Low-level programming concepts
- Control structures
- Expressions and operators (+,==,*, etc)
- Expressions: An expression in a programming language is a combination of values, variables, operators, and functions that are interpreted (evaluated) according to the particular rules of precedence and of association for a particular programming language, which computes and then produces (returns, in a stateful environment) another value. The expression is said to evaluate to that value. As in mathematics, the expression is (or can be said to have) its evaluated value; the expression is a representation of that value. (From http://en.wikipedia.org/wiki/Expression_%28programming%29)
- Operators: Programming languages generally have a set of operators that are similar to operators in mathematics: they are somehow special functions. In addition to arithmetic operations they often perform boolean operations on truth values and string operations on strings of text. Unlike functions, operators often provide the primitive operations of the language, their name consists of punctuation rather than alphanumeric characters, and they have special infix syntax and irregular parameter passing conventions. (From http://en.wikipedia.org/wiki/Operator_%28programming%29)
- Loops: A loop is a sequence of statements which is specified once but which may be carried out several times in succession. (From http://en.wikipedia.org/wiki/Control_structure)
- Count-controlled loops: (For loops) Loops that can be repeated a certain number of times.
- Condition-controlled loops: (While loops) Loops that can be repeated until some condition changes.

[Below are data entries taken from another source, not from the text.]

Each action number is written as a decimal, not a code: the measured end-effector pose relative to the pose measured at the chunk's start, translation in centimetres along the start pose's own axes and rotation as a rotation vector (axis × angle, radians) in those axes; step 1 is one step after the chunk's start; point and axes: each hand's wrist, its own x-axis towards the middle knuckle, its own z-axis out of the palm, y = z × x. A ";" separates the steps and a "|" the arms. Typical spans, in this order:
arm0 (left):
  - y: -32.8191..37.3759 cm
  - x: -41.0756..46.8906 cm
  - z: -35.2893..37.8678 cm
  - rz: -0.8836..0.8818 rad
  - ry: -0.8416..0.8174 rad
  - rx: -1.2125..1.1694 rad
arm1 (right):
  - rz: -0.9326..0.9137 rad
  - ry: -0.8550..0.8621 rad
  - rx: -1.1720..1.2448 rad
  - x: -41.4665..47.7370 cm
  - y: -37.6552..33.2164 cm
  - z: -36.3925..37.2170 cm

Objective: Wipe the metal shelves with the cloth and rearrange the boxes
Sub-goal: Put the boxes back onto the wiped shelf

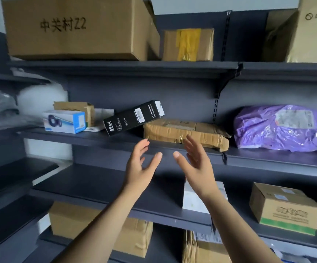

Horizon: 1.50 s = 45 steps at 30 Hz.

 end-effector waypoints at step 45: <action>-10.4 22.8 -14.1 -0.022 0.162 -0.002 | -0.039 0.382 -0.501 18.0 5.3 14.8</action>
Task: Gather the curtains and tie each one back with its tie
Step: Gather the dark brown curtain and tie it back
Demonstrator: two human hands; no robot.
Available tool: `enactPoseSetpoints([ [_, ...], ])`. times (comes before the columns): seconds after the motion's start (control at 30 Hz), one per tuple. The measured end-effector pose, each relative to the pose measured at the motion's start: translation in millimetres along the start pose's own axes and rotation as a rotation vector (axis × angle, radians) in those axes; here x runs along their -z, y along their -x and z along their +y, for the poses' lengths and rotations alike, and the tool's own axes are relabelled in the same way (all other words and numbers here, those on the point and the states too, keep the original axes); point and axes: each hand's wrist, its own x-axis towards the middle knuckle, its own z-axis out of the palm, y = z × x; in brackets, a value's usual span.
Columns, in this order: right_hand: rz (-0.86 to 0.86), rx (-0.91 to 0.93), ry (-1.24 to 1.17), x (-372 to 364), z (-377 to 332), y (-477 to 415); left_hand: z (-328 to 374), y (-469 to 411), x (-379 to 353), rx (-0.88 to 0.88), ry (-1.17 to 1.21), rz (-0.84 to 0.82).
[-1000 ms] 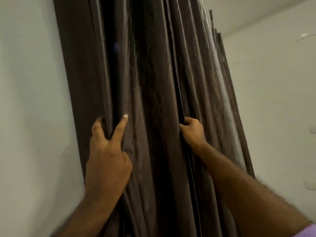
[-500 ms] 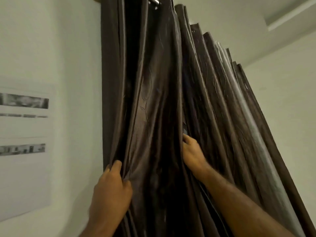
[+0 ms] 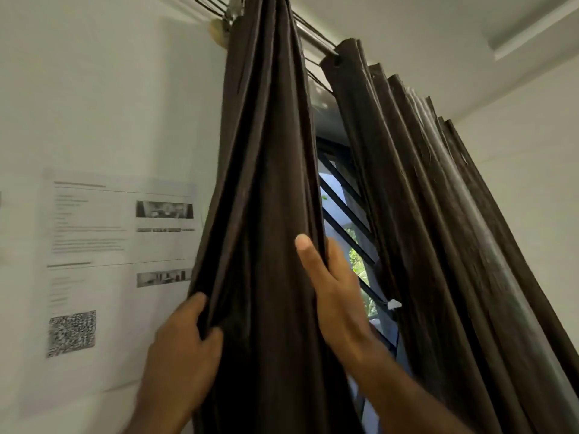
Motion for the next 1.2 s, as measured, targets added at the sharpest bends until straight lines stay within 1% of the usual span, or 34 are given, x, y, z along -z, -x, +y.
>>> enactPoseSetpoints([
  [0.1,0.099,-0.017,0.445,20.7,17.2,-12.2,12.2,8.6,-11.2,-0.075,0.015,-0.010],
  [0.13,0.101,-0.029,0.528,24.0,22.3,-15.6,17.4,11.8,-16.8,-0.101,0.016,-0.007],
  [0.2,0.066,-0.063,0.583,28.2,26.1,-20.3,29.2,18.1,-29.7,-0.132,0.001,-0.014],
  [0.27,0.043,-0.074,0.551,32.1,26.9,-24.0,40.0,21.7,-43.4,-0.156,-0.051,-0.034],
  [0.33,0.044,-0.093,0.434,31.5,22.7,-23.9,51.7,24.8,-53.2,-0.179,-0.109,-0.071],
  [0.4,-0.026,-0.125,0.340,29.3,18.7,-22.7,61.6,27.8,-59.7,-0.229,-0.127,-0.114],
  [0.47,-0.097,-0.129,0.389,27.1,17.6,-20.3,66.2,30.5,-61.0,-0.266,-0.091,-0.170],
  [0.5,-0.096,-0.112,0.429,28.3,16.6,-20.1,66.7,30.6,-59.8,-0.255,-0.036,-0.192],
  [0.6,-0.025,-0.099,0.461,42.1,15.4,-27.2,57.4,23.0,-57.9,-0.227,0.095,-0.107],
  [0.67,-0.013,-0.103,0.483,49.9,14.3,-29.4,51.9,19.4,-54.5,-0.208,0.116,-0.035],
  [0.73,-0.031,-0.091,0.541,43.7,14.1,-28.8,48.3,21.3,-47.6,-0.186,0.150,-0.015],
  [0.83,-0.126,0.015,0.606,3.5,8.2,-21.4,43.0,26.8,-32.9,-0.144,0.213,0.017],
  [0.93,-0.214,0.118,0.627,-53.0,-13.0,-10.0,32.7,27.9,-10.0,-0.181,0.132,0.152],
  [1.0,-0.226,0.141,0.587,-78.2,-28.7,-5.1,29.4,28.7,11.0,-0.212,0.086,0.236],
  [1.03,-0.211,0.139,0.564,-85.6,-33.0,-3.4,26.9,30.1,20.5,-0.219,0.085,0.236],
  [1.07,-0.184,0.128,0.537,-88.8,-33.4,-2.3,25.1,31.2,28.1,-0.227,0.098,0.211],
  [1.13,-0.172,0.044,0.460,-85.5,-28.8,4.2,21.1,37.2,37.3,-0.209,0.149,0.097],
  [1.2,-0.237,-0.074,0.398,-75.0,-18.5,13.0,17.1,41.7,37.9,-0.186,0.156,-0.046],
])
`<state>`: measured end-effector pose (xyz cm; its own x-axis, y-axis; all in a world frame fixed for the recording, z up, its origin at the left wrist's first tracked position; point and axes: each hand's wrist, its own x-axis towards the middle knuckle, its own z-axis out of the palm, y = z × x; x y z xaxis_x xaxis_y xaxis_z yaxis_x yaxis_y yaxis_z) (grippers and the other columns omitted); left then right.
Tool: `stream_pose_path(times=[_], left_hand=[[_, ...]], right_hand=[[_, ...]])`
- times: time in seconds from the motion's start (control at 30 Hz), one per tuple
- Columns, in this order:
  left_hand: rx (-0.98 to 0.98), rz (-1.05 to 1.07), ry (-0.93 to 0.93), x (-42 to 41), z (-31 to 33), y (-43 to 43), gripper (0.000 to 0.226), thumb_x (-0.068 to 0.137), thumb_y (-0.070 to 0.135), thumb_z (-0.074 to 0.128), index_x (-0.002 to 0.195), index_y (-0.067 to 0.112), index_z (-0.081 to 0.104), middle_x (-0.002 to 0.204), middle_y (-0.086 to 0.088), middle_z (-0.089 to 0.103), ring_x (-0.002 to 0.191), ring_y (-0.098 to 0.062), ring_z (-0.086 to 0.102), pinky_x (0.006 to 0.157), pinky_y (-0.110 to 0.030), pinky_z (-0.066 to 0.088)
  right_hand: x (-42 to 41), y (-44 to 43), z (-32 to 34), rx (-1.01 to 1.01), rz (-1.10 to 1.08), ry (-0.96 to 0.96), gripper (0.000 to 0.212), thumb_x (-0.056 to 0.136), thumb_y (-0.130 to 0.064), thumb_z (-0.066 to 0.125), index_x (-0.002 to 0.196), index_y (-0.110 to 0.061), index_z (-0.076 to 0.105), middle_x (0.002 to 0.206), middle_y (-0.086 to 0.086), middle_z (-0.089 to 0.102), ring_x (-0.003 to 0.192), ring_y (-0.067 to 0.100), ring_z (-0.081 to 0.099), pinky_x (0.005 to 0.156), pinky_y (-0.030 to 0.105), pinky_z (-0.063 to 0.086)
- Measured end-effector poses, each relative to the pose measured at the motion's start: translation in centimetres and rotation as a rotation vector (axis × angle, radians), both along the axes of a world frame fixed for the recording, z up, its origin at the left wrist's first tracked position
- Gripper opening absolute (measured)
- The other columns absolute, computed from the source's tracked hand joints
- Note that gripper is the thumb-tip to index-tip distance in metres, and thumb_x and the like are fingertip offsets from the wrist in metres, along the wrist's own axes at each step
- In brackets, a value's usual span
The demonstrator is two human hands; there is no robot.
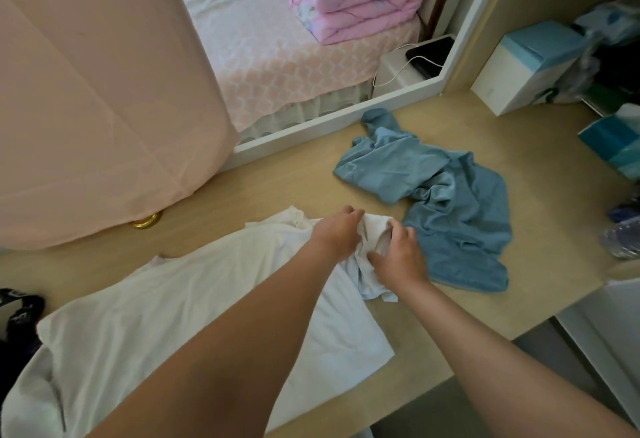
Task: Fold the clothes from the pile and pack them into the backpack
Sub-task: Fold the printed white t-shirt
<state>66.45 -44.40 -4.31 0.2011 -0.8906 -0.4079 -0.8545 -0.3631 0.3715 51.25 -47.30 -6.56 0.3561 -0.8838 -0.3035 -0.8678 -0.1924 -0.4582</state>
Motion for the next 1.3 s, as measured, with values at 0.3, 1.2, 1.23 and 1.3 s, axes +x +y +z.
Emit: stream_pose_path(times=[0.3, 1.2, 1.23, 1.3], left_hand=[[-0.247, 0.228, 0.305, 0.9, 2.5, 1.5, 0.037, 0.082, 0.000, 0.051, 0.064, 0.031, 0.060, 0.096, 0.009, 0.056, 0.087, -0.014, 0.056, 0.077, -0.028, 0.044], [0.054, 0.459, -0.066, 4.4, 0.1, 20.1, 0.020, 0.089, 0.023, 0.047, 0.099, 0.031, 0.062, 0.106, 0.003, 0.058, 0.101, -0.020, 0.056, 0.085, -0.031, 0.045], [0.087, 0.413, -0.152, 4.4, 0.4, 19.8, 0.018, 0.087, 0.027, 0.048, 0.097, 0.030, 0.063, 0.105, 0.002, 0.056, 0.099, -0.021, 0.054, 0.085, -0.032, 0.044], [-0.008, 0.333, -0.298, 4.2, 0.9, 18.4, 0.017, 0.084, 0.031, 0.052, 0.091, 0.024, 0.065, 0.098, 0.000, 0.054, 0.091, -0.022, 0.053, 0.078, -0.034, 0.044]], right_hand=[[-0.2, -0.2, 0.7, 0.066, 0.087, -0.010, 0.051, 0.074, -0.050, 0.076, 0.114, -0.020, 0.067, 0.124, -0.002, 0.050, 0.117, 0.024, 0.044, 0.094, 0.030, 0.038], [1.5, 9.0, 3.3, 0.320, 0.395, -0.020, 0.034, 0.091, -0.022, 0.056, 0.123, -0.032, 0.057, 0.104, -0.008, 0.066, 0.099, 0.017, 0.062, 0.085, 0.031, 0.050], [1.5, 9.0, 3.2, 0.302, 0.399, -0.020, 0.036, 0.091, -0.023, 0.055, 0.126, -0.031, 0.054, 0.099, -0.008, 0.064, 0.095, 0.018, 0.062, 0.080, 0.031, 0.049], [1.6, 9.0, 2.7, 0.224, 0.369, -0.027, 0.035, 0.092, -0.028, 0.056, 0.127, -0.030, 0.051, 0.099, -0.008, 0.061, 0.093, 0.019, 0.061, 0.076, 0.031, 0.047]])
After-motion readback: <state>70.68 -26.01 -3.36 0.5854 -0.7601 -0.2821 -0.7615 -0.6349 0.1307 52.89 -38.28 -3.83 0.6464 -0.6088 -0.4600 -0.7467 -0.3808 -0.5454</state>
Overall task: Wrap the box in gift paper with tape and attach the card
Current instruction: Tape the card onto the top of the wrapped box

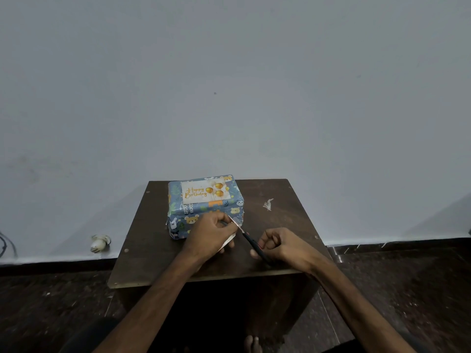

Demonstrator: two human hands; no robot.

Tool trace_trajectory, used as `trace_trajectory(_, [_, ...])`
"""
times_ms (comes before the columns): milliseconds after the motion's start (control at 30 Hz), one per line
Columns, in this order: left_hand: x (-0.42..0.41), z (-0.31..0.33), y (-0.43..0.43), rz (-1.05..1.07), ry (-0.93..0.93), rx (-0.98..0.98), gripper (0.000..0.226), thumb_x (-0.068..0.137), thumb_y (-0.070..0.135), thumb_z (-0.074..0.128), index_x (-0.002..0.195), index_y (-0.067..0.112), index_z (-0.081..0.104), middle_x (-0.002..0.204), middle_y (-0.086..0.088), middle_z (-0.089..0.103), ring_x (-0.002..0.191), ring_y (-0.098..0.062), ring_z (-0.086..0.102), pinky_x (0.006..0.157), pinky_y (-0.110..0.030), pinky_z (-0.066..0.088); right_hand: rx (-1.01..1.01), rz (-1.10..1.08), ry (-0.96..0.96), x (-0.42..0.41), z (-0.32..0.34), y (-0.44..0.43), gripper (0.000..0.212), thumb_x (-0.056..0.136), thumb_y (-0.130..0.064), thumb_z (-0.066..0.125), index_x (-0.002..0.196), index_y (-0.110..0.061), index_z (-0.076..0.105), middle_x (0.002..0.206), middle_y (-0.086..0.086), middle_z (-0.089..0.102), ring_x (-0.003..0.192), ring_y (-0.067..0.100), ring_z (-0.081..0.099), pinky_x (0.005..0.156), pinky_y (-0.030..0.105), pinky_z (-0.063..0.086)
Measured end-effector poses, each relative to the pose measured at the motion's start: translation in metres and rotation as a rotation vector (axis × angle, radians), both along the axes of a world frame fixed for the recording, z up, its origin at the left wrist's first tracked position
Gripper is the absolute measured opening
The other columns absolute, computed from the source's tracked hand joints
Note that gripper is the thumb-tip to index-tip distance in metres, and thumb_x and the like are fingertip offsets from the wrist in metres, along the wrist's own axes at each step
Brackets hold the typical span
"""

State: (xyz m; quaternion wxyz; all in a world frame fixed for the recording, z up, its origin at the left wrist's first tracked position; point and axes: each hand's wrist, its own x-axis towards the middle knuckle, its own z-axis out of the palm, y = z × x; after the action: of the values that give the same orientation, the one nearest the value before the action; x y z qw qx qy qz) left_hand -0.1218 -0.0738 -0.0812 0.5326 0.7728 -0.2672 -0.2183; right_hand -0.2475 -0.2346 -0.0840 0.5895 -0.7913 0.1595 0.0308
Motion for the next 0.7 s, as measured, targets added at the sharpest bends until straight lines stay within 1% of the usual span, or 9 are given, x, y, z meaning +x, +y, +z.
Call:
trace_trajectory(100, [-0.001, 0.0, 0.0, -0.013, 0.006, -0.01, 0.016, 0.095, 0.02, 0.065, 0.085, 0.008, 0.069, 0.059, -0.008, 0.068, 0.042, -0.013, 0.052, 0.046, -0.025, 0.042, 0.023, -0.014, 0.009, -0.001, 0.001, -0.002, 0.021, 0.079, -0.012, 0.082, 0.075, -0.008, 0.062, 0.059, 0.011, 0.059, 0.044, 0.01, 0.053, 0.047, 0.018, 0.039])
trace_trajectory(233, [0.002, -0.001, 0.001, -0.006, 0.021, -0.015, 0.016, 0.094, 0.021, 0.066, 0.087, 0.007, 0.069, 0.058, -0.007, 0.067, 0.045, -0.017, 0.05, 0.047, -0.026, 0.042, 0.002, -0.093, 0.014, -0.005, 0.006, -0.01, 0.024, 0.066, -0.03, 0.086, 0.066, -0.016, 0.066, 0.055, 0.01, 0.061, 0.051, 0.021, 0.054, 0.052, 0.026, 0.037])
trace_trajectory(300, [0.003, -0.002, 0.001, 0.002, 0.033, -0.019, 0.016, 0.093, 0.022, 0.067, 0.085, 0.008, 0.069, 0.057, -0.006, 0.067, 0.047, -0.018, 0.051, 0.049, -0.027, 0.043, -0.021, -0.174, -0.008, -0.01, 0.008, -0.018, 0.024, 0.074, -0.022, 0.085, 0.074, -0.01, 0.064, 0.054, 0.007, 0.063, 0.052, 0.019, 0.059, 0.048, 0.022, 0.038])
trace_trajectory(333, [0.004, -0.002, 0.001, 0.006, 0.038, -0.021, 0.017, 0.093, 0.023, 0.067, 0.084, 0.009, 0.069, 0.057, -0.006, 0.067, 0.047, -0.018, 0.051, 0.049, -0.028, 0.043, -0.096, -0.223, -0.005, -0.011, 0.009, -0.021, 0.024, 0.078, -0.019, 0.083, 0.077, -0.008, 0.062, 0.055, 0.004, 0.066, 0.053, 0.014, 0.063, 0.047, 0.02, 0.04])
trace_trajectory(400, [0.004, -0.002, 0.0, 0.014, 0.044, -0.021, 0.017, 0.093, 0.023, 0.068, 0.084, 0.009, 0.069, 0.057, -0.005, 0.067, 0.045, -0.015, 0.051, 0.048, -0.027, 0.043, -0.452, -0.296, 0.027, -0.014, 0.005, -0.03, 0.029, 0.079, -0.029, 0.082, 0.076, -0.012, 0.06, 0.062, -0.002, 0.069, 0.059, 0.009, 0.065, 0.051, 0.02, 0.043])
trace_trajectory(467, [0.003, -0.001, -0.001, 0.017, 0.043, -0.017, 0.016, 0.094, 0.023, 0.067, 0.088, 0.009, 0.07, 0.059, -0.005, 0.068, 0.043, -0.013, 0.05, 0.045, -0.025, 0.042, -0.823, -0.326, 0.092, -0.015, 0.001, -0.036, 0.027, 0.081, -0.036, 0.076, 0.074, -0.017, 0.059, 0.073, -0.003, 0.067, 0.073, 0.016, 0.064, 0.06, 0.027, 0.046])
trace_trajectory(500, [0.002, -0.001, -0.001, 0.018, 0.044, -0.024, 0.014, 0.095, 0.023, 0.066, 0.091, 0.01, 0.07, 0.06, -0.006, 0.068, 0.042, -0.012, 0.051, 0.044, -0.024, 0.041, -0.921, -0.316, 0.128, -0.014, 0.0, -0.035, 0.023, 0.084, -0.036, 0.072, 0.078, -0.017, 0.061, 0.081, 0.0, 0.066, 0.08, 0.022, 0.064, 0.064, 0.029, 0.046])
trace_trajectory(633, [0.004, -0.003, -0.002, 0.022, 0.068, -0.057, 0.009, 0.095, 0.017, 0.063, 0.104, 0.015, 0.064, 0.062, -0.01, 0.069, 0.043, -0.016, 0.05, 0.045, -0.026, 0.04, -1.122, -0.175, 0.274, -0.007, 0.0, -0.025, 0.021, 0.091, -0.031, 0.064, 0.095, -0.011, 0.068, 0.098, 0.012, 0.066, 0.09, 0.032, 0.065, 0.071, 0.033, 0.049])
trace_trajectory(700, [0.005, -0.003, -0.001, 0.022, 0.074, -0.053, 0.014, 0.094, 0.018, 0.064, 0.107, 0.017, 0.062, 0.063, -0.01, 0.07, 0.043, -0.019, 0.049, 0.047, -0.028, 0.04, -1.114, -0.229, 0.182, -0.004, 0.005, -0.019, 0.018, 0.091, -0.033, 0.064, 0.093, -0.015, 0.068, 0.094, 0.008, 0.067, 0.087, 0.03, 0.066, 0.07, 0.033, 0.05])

- Conditional statements: (If-Then clause) Requests to the computer to make an execution choice based on a given condition. (From http://en.wikipedia.org/wiki/Conditional_statement)
- Subroutines: (functions, methods, procedures, or subprograms) A portion of code within a larger program, which performs a specific task and is relatively independent of the remaining code. A subroutine is often coded so that it can be executed ("called") several times and/or from several places during a single execution of the program, possibly even by itself. (From http://en.wikipedia.org/wiki/Subroutine)
- Functions: Function and procedure often denote a subprogram that takes parameters and may or may not have a return value. Many make the distinction between "functions", that possess return values and appear in expressions, versus "procedures", that possess no return values and appear in statements.
- Expressions and operators (+,==,*, etc)
- Input / output (I/O): The collection of interfaces that different functional units (sub-systems) of an information processing system use to communicate with each other, or the signals (information) sent through those interfaces. Inputs are the signals received by the unit, and outputs are the signals sent from it. (From http://en.wikipedia.org/wiki/Input/output)
- EXAMPLE: Keyboards and mice are considered input devices of a computer and monitors and printers are considered output devices of a computer.
- Pseudo-code: Description of a computer programming algorithm that uses the structural conventions of programming languages, but omits detailed subroutines or language-specific syntax. (From http://en.wikipedia.org/wiki/Pseudocode)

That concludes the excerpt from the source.